# how acurate is thr front hub ostructed by handlebar rule



## fah35 (Sep 17, 2004)

I am trying to figure out which stem size to use. I have long legs and short torso Im 6ft 1in
inseam 36in
trunk 25in
forearm 15in
arm 29in
thigh 26.5in
lower leg 24in 
sternal notch 59.5in
After searching for a long time I chose the Ridley Triton 62(c-t) 58 (c-c) top tube 57.5 STA 73.5 and HT 19.9. When I use competitive cyclist and wrench sience calculators they say use either 11 or 12cm stem with 57 or 58 top tube. At my LBS he put me on the trainer and asked me when on the hoods if I could see the front hub. He said either 80 or 90 which seems kinda short. Is the rule handlebar should cover the front hub pretty acurate or is it just a guideline? Also are there any other way to determine what stem size one should use?


----------



## olr1 (Apr 2, 2005)

You will have to sit on the bike and see what feels most comfortable. The numbers are not infallible; you may find you like to be more stretched out, so go longer, or that you want to be less stretched; go shorter.
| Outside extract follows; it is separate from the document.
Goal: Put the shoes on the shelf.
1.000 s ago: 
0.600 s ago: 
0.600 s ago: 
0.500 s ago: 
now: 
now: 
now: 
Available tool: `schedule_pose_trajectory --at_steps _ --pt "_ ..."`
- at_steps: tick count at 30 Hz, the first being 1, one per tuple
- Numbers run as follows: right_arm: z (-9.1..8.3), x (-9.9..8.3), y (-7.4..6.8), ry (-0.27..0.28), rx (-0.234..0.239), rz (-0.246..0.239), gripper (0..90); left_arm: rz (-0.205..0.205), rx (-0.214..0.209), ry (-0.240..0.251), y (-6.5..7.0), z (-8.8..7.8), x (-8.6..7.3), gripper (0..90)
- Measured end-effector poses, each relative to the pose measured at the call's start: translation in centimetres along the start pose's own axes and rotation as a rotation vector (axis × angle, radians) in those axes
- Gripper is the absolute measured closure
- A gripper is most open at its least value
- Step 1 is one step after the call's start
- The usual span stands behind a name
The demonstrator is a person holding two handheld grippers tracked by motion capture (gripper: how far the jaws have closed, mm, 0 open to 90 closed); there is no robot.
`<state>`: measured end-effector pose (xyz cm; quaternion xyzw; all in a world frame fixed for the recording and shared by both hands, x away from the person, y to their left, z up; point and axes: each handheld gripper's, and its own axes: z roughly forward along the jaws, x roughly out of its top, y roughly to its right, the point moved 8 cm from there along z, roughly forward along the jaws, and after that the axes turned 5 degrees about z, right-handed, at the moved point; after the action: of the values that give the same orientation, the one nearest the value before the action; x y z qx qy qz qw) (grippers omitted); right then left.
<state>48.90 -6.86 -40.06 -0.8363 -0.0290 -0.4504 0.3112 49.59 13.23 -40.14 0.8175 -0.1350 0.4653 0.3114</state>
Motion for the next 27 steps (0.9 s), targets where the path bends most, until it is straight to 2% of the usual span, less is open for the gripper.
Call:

Essentially it is up to you to decide. Buy/beg/borrow a couple of cheap stems in different sizes and go ride.


----------



## Nessism (Feb 6, 2004)

fah35 said:


> I am trying to figure out which stem size to use.
> 
> Is the rule handlebar should cover the front hub pretty acurate or is it just a guideline? Also are there any other way to determine what stem size one should use?


There is no hard and fast rule, only starting points. 

The handlebars blocking the hub is not the best check because it does not take head angle and fork rake into account.

One good one to try is to ride the bike and see if your knees hit your elbows when riding in the drops. The key to this test is to ride in a medium-agressive crouch, not an all out "get as low as possible" position. 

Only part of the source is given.